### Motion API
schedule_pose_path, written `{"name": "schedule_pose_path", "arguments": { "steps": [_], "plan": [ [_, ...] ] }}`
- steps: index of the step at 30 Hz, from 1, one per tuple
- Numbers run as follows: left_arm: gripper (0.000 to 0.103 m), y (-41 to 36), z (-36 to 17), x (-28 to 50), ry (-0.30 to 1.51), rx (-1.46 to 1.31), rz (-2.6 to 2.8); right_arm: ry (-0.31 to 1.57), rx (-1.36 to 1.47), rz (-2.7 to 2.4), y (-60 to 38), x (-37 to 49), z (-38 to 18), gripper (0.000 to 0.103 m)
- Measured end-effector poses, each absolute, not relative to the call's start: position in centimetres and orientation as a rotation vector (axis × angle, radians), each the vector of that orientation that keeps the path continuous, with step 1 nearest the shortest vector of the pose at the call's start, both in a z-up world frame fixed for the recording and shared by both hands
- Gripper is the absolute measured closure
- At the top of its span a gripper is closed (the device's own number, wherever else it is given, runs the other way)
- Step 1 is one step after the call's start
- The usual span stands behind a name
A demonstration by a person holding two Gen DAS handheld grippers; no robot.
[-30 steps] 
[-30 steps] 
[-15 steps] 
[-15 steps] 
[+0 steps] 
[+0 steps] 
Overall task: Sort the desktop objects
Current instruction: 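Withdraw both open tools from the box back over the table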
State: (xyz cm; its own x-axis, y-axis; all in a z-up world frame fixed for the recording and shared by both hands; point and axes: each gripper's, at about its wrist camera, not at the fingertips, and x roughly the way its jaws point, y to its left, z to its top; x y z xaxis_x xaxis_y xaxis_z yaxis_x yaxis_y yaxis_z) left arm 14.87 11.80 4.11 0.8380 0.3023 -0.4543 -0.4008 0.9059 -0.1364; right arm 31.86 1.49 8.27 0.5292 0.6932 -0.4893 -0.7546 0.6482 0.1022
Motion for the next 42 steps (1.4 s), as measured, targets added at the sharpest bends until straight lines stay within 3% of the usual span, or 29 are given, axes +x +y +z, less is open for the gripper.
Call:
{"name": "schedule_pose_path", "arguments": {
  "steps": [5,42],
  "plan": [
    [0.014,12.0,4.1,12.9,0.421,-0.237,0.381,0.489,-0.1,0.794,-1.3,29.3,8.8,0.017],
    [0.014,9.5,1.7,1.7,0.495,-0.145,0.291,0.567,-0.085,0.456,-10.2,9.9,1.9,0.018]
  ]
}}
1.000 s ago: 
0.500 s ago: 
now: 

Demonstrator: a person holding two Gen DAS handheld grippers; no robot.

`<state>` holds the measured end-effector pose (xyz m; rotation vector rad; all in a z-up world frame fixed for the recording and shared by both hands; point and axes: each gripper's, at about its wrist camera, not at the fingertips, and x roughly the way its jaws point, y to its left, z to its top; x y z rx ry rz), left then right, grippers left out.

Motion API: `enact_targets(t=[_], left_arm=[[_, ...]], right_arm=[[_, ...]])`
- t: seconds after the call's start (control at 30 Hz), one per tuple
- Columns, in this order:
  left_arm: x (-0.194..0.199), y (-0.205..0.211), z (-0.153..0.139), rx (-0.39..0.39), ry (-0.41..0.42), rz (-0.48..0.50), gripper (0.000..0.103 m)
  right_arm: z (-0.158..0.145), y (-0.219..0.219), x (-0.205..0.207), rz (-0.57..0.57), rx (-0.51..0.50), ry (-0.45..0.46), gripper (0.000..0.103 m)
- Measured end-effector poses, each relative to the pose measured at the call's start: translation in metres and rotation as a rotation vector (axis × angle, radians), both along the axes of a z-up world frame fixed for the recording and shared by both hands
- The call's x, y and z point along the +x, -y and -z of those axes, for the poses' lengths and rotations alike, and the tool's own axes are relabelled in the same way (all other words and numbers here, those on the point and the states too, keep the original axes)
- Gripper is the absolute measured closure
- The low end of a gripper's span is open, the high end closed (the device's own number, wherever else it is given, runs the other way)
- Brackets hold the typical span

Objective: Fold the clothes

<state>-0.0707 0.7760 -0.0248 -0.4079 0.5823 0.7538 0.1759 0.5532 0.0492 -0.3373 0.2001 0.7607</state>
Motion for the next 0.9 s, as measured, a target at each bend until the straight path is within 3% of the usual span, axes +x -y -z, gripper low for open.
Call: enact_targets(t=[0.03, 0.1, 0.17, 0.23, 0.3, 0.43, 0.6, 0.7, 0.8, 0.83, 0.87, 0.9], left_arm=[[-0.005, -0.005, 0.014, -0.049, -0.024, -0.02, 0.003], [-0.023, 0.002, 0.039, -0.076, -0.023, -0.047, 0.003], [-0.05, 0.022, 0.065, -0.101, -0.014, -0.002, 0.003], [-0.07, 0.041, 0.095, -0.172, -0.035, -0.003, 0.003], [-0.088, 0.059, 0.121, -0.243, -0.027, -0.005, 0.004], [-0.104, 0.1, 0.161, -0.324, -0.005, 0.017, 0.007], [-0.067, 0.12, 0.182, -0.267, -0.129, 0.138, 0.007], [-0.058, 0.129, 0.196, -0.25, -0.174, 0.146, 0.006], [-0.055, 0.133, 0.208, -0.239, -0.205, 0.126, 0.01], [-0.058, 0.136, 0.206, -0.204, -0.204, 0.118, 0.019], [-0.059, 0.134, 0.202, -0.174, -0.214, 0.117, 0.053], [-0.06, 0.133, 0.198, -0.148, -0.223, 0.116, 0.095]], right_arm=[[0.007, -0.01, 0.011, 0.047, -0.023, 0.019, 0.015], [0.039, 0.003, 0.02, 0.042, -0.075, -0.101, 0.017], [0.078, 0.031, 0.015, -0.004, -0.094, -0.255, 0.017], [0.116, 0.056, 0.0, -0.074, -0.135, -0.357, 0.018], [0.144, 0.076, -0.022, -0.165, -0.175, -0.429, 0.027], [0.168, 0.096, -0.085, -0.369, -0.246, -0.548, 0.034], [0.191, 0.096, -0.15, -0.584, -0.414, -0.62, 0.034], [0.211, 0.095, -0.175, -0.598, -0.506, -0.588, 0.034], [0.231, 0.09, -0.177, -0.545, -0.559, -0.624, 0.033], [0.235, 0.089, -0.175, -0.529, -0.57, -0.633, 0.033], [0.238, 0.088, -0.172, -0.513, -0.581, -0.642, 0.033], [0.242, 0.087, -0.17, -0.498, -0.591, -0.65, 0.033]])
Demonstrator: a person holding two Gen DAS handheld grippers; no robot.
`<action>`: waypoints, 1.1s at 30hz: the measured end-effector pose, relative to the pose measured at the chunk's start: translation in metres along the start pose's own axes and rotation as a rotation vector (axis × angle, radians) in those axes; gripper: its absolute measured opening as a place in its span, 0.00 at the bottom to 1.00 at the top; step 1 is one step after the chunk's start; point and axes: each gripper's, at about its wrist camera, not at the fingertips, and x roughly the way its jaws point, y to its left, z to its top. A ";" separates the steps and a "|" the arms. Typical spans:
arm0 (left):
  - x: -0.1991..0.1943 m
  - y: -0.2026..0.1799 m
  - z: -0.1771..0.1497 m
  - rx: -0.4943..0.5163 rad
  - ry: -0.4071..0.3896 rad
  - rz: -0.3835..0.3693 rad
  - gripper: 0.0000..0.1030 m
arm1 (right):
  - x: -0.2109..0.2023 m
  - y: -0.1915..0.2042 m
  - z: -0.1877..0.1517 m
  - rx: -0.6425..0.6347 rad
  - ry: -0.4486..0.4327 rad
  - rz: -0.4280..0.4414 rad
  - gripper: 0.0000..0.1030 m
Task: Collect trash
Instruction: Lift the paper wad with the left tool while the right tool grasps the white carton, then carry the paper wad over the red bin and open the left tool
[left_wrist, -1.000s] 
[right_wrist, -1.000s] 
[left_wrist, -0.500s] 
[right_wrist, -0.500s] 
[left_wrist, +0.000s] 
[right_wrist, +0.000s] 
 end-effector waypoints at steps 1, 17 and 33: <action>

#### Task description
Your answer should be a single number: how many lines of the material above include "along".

#### Solution below
3